→ **TASK DIRECTIONS**
Keep to one stretch of the data below, the lines from the one with "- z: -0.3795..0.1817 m" up to and including the one with "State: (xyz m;", and return that stretch exactly.

→ **DATA SHOWN**
-.-.-
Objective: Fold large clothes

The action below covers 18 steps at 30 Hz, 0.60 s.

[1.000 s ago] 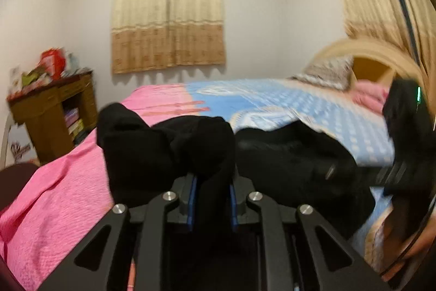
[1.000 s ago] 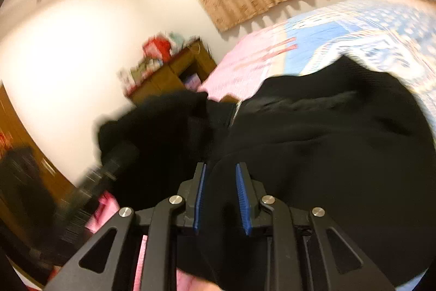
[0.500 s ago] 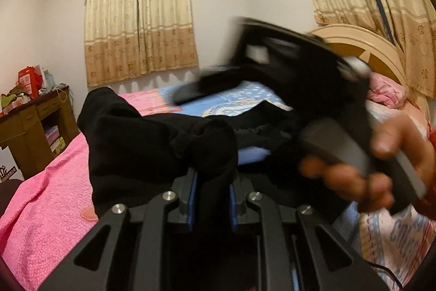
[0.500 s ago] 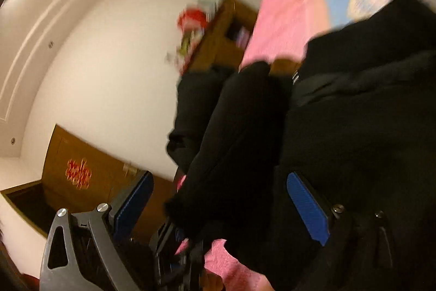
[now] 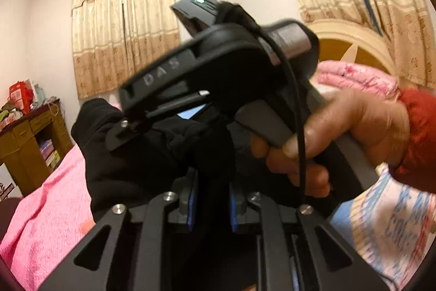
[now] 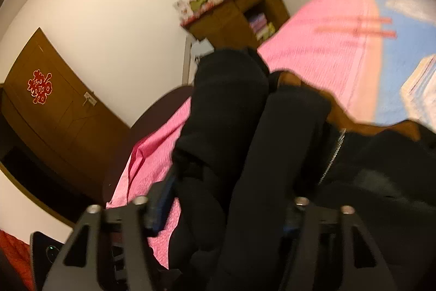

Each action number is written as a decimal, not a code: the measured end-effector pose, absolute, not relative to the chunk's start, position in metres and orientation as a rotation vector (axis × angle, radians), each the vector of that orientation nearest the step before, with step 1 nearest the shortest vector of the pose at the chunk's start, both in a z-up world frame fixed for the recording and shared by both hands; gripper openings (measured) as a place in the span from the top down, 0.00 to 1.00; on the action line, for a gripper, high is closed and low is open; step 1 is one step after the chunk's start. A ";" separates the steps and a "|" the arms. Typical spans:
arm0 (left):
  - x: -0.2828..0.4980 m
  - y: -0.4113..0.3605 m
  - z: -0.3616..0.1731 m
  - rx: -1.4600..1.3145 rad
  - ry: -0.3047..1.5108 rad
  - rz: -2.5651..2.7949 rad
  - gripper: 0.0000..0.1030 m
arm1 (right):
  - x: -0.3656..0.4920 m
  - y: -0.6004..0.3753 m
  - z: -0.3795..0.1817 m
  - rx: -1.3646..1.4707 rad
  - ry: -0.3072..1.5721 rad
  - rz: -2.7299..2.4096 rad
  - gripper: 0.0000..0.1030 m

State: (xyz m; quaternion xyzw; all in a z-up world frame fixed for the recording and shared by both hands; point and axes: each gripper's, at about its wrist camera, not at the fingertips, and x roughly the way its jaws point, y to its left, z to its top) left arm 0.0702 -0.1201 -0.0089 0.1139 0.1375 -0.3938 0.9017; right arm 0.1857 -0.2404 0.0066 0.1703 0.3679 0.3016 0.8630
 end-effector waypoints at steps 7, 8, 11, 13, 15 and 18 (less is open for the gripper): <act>0.036 -0.164 0.028 0.229 0.211 -0.960 0.82 | 0.127 -0.315 0.042 0.463 0.622 0.609 0.54; 0.031 -0.174 0.029 0.234 0.209 -0.989 0.82 | 0.120 -0.328 0.043 0.490 0.610 0.601 0.54; 0.020 -0.205 0.026 0.236 0.229 -1.065 0.82 | 0.086 -0.372 0.035 0.555 0.583 0.546 0.54; 0.014 -0.225 0.021 0.236 0.248 -1.103 0.82 | 0.064 -0.410 0.019 0.648 0.574 0.515 0.54; 0.011 -0.246 0.013 0.243 0.284 -1.129 0.82 | 0.051 -0.435 0.000 0.713 0.585 0.479 0.54; 0.012 -0.272 -0.008 0.258 0.353 -1.139 0.82 | 0.053 -0.459 -0.036 0.791 0.619 0.416 0.55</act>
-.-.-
→ **ANSWER TO THIS EXERCISE**
  - z: -0.3795..0.1817 m
  - rx: -1.3646..1.4707 rad
  - ry: -0.3072..1.5721 rad
  - rz: -2.7299..2.4096 rad
  - gripper: 0.0000..0.1030 m

State: (xyz m; quaternion xyzw; all in a z-up world frame fixed for the recording and shared by both hands; point and axes: each gripper's, at about its wrist camera, not at the fingertips, and x roughly the way its jaws point, y to its left, z to its top) left arm 0.0702 -0.1201 -0.0089 0.1139 0.1375 -0.3938 0.9017; right arm 0.1857 -0.2404 0.0066 0.1703 0.3679 0.3016 0.8630

What the exercise required is now done.